The primary motivation behind standardizing the Range API is the *lack of
an established, universal interface* for handling ranges or spans across
various domains. Developers are often forced to work with different,
incompatible range implementations across libraries or to re-implement
common functionality themselves. This leads to redundant code, increased
dependencies, and greater chances for errors.

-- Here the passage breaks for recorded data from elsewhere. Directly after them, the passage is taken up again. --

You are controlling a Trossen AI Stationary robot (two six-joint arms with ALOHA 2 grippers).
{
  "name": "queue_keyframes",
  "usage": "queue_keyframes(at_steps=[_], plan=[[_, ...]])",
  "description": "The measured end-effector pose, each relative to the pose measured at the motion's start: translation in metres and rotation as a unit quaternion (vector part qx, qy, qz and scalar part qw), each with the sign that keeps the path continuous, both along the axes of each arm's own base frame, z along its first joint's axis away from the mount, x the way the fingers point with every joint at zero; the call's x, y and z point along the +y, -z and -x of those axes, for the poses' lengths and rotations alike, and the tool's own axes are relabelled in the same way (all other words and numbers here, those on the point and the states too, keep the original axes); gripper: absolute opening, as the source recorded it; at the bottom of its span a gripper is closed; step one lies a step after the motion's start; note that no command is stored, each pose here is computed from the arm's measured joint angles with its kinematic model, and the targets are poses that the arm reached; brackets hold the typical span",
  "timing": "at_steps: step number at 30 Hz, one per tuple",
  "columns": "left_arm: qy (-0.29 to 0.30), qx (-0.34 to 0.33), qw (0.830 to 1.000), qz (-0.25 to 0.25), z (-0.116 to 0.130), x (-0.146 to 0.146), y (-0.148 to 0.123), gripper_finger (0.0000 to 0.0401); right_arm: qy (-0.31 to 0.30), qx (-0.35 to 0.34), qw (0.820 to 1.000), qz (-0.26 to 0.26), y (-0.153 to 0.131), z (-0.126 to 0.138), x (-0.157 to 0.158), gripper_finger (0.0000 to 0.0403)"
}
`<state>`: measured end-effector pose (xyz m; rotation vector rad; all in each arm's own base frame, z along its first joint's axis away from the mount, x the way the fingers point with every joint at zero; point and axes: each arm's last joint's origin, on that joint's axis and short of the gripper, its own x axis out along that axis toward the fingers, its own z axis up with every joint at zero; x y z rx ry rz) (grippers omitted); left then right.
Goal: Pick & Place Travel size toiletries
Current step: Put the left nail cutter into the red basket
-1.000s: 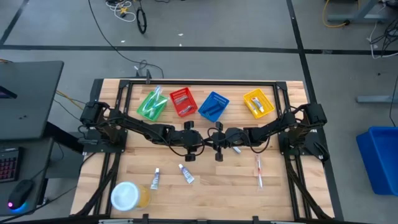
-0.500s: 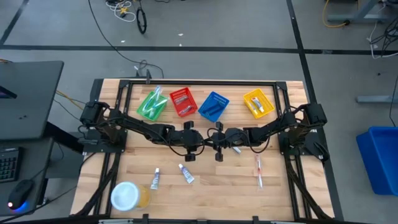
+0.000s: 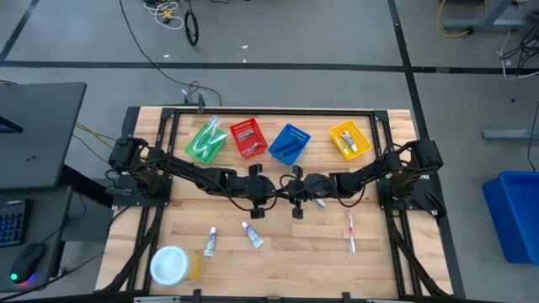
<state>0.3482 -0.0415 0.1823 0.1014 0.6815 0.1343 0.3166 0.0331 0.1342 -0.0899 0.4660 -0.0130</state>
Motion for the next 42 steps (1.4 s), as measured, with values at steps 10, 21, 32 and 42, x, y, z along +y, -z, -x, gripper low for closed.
queue_keyframes(at_steps=[10, 21, 32, 42], plan=[[0.0, 0.0, 1.0, 0.002, 0.0, 0.0, -0.0001, 0.01, -0.001, -0.004, 1.0, -0.015, -0.0006, -0.0003, 0.0004, 0.0058], [-0.001, -0.001, 1.0, 0.002, 0.0, 0.0, -0.0001, 0.0106, -0.001, -0.004, 1.0, -0.016, -0.0007, -0.0004, 0.0004, 0.0058], [-0.003, -0.001, 1.0, 0.001, 0.0, 0.0001, -0.0001, 0.0137, -0.002, -0.001, 1.0, -0.016, -0.0002, -0.0001, 0.0005, 0.0058], [-0.002, -0.001, 1.0, 0.001, 0.0, 0.0001, -0.0001, 0.0114, -0.002, -0.007, 1.0, -0.017, -0.0013, -0.0007, 0.0006, 0.0058]])
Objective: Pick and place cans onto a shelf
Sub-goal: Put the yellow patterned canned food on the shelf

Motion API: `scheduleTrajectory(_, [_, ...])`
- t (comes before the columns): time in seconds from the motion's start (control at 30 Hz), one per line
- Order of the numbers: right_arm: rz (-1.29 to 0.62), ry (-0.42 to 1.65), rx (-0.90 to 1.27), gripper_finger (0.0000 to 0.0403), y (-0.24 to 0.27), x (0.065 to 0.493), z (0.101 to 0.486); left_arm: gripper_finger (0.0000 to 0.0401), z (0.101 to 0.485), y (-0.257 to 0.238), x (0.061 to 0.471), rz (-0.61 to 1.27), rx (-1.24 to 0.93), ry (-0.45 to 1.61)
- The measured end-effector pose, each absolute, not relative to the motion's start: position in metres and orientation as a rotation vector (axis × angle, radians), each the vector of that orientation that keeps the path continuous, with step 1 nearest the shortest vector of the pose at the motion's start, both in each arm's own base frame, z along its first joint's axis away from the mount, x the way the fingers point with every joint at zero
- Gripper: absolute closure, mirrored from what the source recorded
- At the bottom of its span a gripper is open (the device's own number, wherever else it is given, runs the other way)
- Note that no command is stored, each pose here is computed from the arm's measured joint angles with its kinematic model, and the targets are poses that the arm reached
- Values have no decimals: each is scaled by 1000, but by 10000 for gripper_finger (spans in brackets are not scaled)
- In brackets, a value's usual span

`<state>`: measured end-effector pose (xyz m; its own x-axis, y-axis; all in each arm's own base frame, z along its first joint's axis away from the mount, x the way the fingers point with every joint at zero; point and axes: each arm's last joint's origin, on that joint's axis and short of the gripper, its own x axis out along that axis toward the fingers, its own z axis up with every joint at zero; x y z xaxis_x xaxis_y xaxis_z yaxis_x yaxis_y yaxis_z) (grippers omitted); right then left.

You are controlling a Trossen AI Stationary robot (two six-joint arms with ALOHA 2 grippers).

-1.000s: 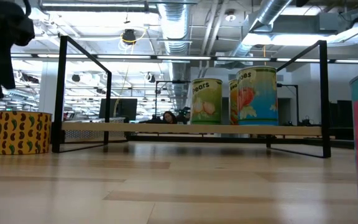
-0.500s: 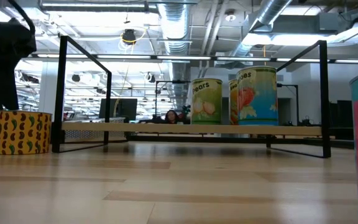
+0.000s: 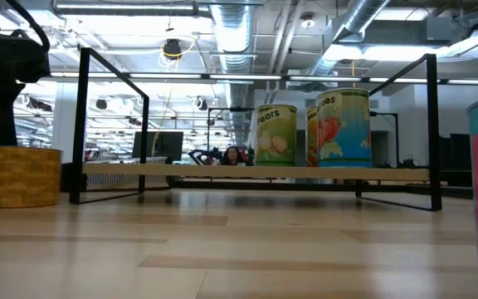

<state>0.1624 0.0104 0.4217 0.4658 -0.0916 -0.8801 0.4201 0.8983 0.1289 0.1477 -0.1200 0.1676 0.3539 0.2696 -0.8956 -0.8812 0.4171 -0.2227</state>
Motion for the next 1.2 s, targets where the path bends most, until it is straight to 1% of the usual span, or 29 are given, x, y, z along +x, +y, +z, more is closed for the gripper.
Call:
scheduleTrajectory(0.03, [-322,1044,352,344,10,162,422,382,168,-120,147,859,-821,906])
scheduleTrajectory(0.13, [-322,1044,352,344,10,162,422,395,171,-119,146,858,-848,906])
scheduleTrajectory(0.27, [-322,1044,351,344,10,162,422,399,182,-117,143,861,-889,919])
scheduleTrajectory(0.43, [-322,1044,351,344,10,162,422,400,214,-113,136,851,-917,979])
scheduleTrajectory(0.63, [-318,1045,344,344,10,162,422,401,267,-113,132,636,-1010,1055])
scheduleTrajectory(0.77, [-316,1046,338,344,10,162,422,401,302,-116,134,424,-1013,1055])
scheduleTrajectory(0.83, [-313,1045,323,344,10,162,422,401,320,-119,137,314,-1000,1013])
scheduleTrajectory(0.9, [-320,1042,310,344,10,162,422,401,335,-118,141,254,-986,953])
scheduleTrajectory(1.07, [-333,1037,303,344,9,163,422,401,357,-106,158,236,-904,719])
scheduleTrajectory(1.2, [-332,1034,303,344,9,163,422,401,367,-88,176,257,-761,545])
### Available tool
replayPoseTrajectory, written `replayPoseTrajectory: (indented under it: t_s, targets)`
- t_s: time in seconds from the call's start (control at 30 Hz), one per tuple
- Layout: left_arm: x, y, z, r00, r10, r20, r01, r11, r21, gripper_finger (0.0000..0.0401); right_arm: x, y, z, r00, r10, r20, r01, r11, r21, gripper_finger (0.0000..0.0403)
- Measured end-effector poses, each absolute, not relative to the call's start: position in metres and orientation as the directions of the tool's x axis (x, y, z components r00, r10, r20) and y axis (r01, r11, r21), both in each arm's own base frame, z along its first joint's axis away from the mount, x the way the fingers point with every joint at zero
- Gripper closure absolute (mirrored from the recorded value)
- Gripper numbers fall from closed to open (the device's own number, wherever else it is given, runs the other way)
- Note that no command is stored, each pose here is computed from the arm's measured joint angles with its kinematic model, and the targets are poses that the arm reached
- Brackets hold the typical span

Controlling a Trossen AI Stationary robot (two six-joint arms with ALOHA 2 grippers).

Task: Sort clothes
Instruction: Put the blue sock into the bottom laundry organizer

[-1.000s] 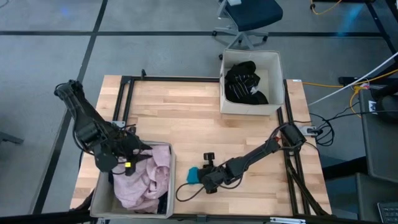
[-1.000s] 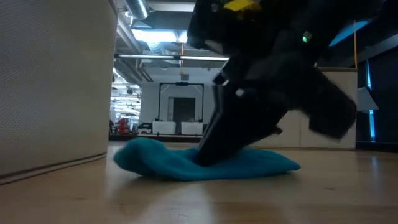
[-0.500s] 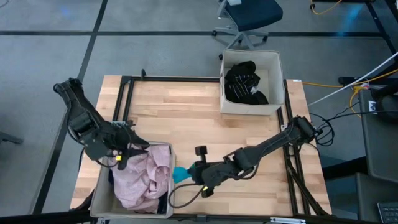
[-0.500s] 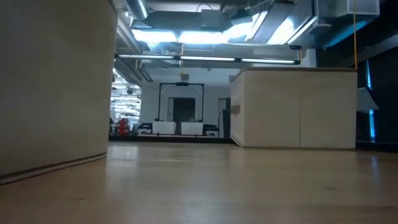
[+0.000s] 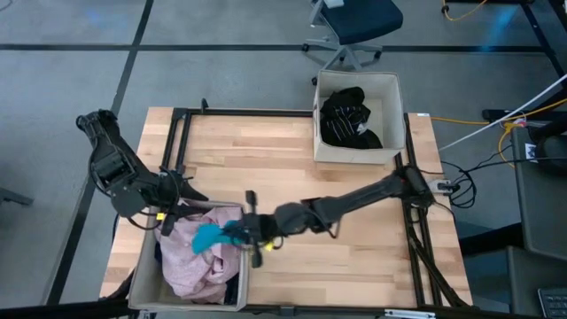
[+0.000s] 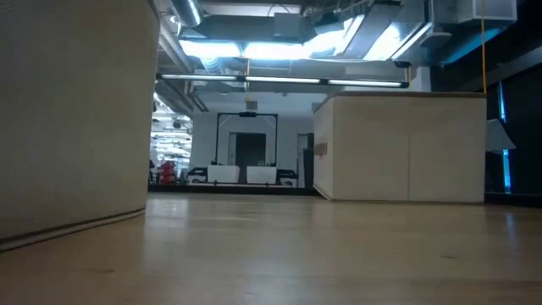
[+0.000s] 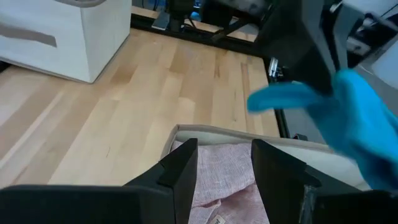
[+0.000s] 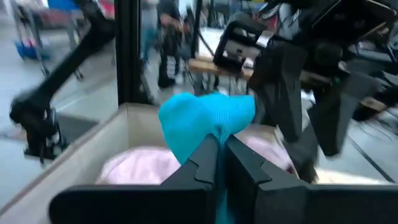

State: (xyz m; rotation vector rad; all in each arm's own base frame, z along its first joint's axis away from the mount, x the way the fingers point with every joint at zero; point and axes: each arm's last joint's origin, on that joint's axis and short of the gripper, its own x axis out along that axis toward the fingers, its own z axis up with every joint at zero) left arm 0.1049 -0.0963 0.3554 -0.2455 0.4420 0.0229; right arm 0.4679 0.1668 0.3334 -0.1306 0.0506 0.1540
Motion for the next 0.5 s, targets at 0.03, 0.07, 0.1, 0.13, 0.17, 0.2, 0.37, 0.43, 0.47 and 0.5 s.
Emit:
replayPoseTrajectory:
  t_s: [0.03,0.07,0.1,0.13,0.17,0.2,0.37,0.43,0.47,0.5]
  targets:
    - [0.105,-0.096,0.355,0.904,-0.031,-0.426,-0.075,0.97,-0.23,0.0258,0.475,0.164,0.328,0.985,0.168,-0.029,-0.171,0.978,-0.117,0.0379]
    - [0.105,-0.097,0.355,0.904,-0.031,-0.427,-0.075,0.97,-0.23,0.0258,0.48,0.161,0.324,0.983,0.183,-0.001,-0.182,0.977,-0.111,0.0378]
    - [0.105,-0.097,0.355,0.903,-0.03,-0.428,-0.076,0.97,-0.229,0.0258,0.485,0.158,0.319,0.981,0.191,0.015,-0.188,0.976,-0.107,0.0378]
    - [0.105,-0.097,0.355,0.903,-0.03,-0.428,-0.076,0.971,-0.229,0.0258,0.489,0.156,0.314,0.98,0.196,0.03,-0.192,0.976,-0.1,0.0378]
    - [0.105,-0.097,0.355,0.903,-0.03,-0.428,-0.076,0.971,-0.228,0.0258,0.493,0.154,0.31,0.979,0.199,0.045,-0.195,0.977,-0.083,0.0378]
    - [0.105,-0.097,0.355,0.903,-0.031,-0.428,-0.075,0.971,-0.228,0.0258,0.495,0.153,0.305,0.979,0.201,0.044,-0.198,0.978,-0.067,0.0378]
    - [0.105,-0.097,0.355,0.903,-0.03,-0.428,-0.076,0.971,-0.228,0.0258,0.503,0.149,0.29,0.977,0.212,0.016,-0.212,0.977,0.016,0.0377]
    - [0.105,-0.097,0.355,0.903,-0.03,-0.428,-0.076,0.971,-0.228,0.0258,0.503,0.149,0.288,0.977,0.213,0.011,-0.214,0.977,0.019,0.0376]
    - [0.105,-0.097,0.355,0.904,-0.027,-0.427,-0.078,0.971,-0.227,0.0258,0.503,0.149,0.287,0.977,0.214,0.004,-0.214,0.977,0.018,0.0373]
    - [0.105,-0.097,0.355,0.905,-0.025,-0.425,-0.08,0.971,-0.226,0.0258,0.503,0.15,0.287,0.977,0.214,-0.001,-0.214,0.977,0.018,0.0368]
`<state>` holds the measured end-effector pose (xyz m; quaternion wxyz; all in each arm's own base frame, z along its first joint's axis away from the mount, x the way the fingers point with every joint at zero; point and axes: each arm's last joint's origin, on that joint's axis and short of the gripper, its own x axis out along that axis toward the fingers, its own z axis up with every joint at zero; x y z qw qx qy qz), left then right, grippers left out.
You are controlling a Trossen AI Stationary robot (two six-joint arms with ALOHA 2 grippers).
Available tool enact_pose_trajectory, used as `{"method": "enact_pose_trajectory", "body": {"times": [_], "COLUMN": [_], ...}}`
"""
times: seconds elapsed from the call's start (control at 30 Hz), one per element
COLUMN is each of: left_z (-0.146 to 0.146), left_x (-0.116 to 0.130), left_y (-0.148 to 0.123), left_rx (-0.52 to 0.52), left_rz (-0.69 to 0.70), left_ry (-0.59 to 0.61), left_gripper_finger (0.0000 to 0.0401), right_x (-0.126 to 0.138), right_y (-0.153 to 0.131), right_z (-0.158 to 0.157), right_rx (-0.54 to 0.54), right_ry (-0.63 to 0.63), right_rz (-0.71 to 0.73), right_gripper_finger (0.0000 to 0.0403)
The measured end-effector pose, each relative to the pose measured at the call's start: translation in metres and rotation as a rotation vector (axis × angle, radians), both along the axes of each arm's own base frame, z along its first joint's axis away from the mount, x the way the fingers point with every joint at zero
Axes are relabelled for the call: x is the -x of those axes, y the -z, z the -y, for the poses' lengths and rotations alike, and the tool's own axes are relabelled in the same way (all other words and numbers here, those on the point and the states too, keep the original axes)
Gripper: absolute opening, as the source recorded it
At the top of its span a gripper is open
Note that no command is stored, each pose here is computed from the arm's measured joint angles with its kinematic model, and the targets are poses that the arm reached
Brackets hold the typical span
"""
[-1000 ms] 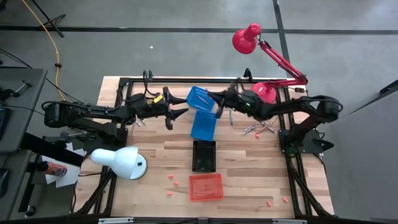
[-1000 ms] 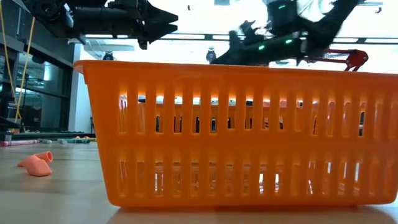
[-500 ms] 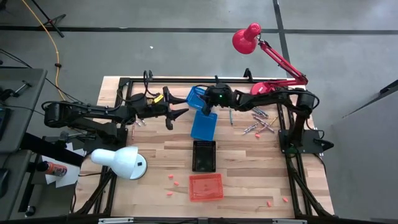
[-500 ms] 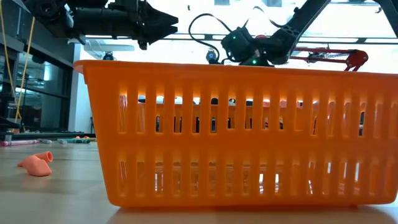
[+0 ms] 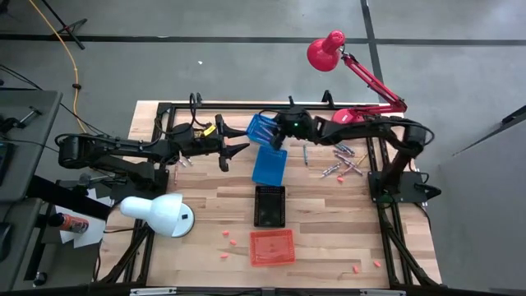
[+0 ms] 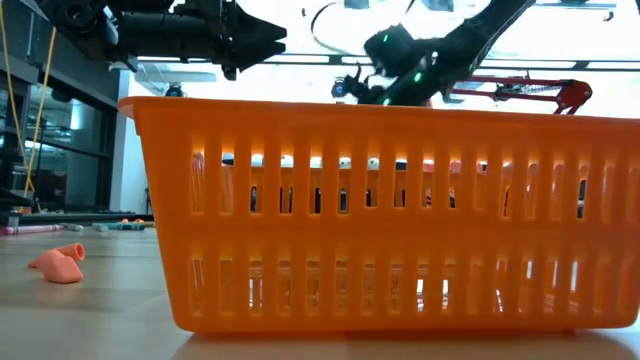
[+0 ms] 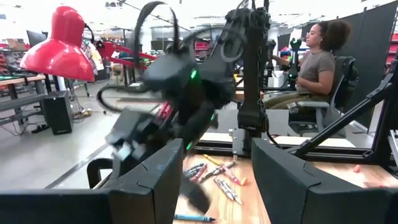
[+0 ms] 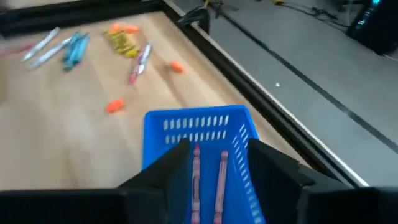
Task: Sort crayons
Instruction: Put the pink crayon into the top blue bin
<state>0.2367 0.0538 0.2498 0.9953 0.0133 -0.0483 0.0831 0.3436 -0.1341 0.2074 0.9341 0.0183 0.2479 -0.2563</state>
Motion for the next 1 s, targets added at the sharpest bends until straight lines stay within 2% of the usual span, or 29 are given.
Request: {"method": "enact_pose_trajectory", "body": {"times": [0.2, 0.37, 0.53, 0.73, 0.87, 0.93, 1.0], "left_z": [0.000, -0.001, -0.001, -0.002, -0.002, -0.002, -0.002], "left_x": [0.000, 0.000, 0.000, 0.000, 0.000, 0.000, 0.000], "left_y": [0.000, 0.003, 0.004, 0.004, 0.004, 0.004, 0.004], "left_rx": [0.001, 0.010, 0.045, 0.045, 0.046, 0.046, 0.046], "left_rz": [-0.002, -0.034, -0.031, -0.029, -0.029, -0.029, -0.030], "left_ry": [-0.001, -0.007, -0.025, -0.040, -0.051, -0.052, -0.051], "left_gripper_finger": [0.0179, 0.0179, 0.0178, 0.0177, 0.0177, 0.0177, 0.0177], "right_x": [0.043, 0.076, 0.107, 0.134, 0.146, 0.152, 0.161], "right_y": [-0.060, -0.090, -0.084, -0.074, -0.059, -0.047, -0.031], "right_z": [-0.032, -0.073, -0.103, -0.109, -0.098, -0.091, -0.085], "right_rx": [0.017, 0.016, 0.059, 0.091, -0.016, -0.097, -0.229], "right_ry": [-0.079, -0.181, -0.197, -0.077, 0.186, 0.247, 0.270], "right_rz": [-0.072, -0.051, -0.012, 0.052, -0.012, -0.116, -0.263], "right_gripper_finger": [0.0168, 0.0169, 0.0169, 0.0169, 0.0169, 0.0169, 0.0169]}}
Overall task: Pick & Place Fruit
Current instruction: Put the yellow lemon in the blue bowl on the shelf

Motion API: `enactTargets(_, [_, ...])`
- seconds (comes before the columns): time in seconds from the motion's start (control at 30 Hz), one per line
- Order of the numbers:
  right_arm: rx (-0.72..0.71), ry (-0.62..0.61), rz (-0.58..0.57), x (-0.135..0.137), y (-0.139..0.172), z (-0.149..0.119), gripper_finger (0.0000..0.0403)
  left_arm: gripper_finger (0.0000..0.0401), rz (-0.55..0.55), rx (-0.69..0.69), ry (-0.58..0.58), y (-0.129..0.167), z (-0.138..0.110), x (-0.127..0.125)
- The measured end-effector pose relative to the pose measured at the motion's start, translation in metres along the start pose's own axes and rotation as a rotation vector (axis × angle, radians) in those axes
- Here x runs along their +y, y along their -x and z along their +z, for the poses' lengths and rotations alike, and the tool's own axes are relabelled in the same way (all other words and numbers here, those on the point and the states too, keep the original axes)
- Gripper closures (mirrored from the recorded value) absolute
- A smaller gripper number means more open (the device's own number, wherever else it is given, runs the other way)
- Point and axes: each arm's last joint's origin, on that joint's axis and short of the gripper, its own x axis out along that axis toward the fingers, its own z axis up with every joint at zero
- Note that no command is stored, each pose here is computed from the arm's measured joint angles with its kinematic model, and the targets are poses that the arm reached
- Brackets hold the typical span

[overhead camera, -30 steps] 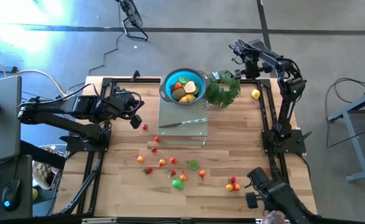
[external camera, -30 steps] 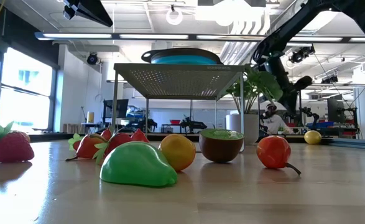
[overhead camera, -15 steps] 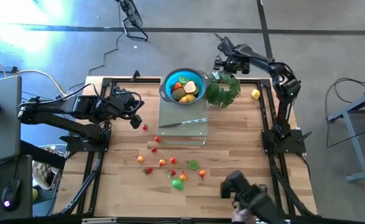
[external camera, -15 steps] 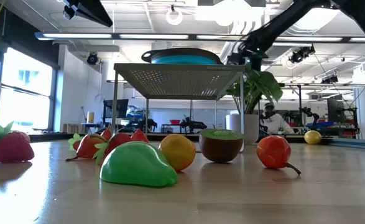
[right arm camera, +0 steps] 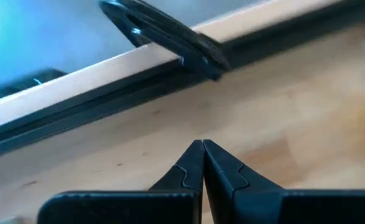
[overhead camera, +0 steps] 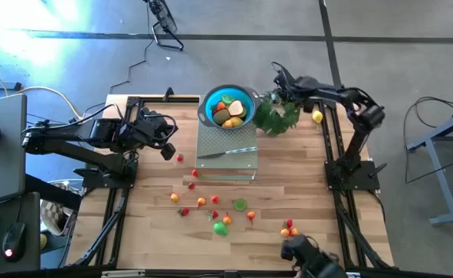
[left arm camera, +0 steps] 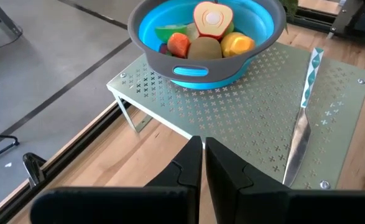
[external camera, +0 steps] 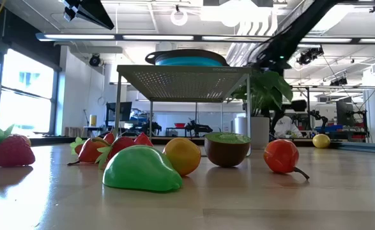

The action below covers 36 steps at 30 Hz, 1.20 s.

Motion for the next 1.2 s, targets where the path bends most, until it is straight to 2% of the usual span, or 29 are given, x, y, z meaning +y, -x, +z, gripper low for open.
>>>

In many software systems—whether in scheduling, auditing, access control,
or financial services—ranges are used to represent periods of time,
numerical intervals, or validity spans. Without a standardized API,
developers must contend with diverse implementations that often differ in
naming conventions, behavior, and supported features. These variations
create unnecessary complexity, as developers must:

   1.

   *Introduce additional dependencies*: Many libraries provide similar
   functionality for ranges, but since they are not interchangeable,
   developers must often add extra dependencies to cover edge cases or
   specific use cases that are not available in a single library. This bloats
   the codebase and creates maintenance overhead.
   2.

   *Re-implement common logic*: In cases where no single library meets the
   required needs, developers are forced to write their own range-handling
   logic. This reinvention of basic operations such as intersection, union, or
   containment leads to redundancy, increased likelihood of bugs, and
   inconsistency in how ranges are handled across different parts of the code.
   3.

   *Fragmentation across domains*: Different libraries often define their
   own range concepts (e.g., for date-times, numbers, or general comparisons),
   which are rarely compatible with one another. This lack of compatibility
   makes integration between systems difficult, requiring custom adapters or
   conversions.

By defining a standard Range API, the goal is to:

   - *Reduce the dependency footprint:* A common, well-designed API for
   ranges would eliminate the need to import multiple libraries just to handle
   different types of ranges, reducing dependencies in projects and enhancing
   maintainability.
   - *Simplify code and increase reusability:* With a standardized
   interface, developers can write range-related code once and reuse it across
   projects and libraries, confident that the same semantics and operations
   will apply consistently.
   - *Minimize developer errors:* By providing a predictable and
   well-documented interface, the likelihood of misunderstandings or incorrect
   use of range operations will decrease. Developers can trust that operations
   like intersections, unions, and comparisons will behave consistently,
   regardless of the context.

In essence, the lack of standardization in range operations creates
unnecessary complexity, fragmentation, and redundant effort. A standardized
Range API would provide clarity, reduce the need for additional
dependencies, and enable more efficient, reusable, and error-free code
across different projects and domains.
Key API pointsSupport of unbounded intervals

API supports both one- and two-sided. Provided sample (draft)
implementation for ChronoDateTime has 4 separate implementation for each
type of ranges.
Alternatives

   - Many Libraries, like Luxon, C++ boost, NodaTime and many others,
   arguably the most, fo not explicitly support unbounded intervals. This
   reduces complexity of implementation, but takes away many possible
   optimization for edge-cases. Alternative they propose is to use Instant.MIN
   and Instant.MAX or similar to create unbounded-like intervals.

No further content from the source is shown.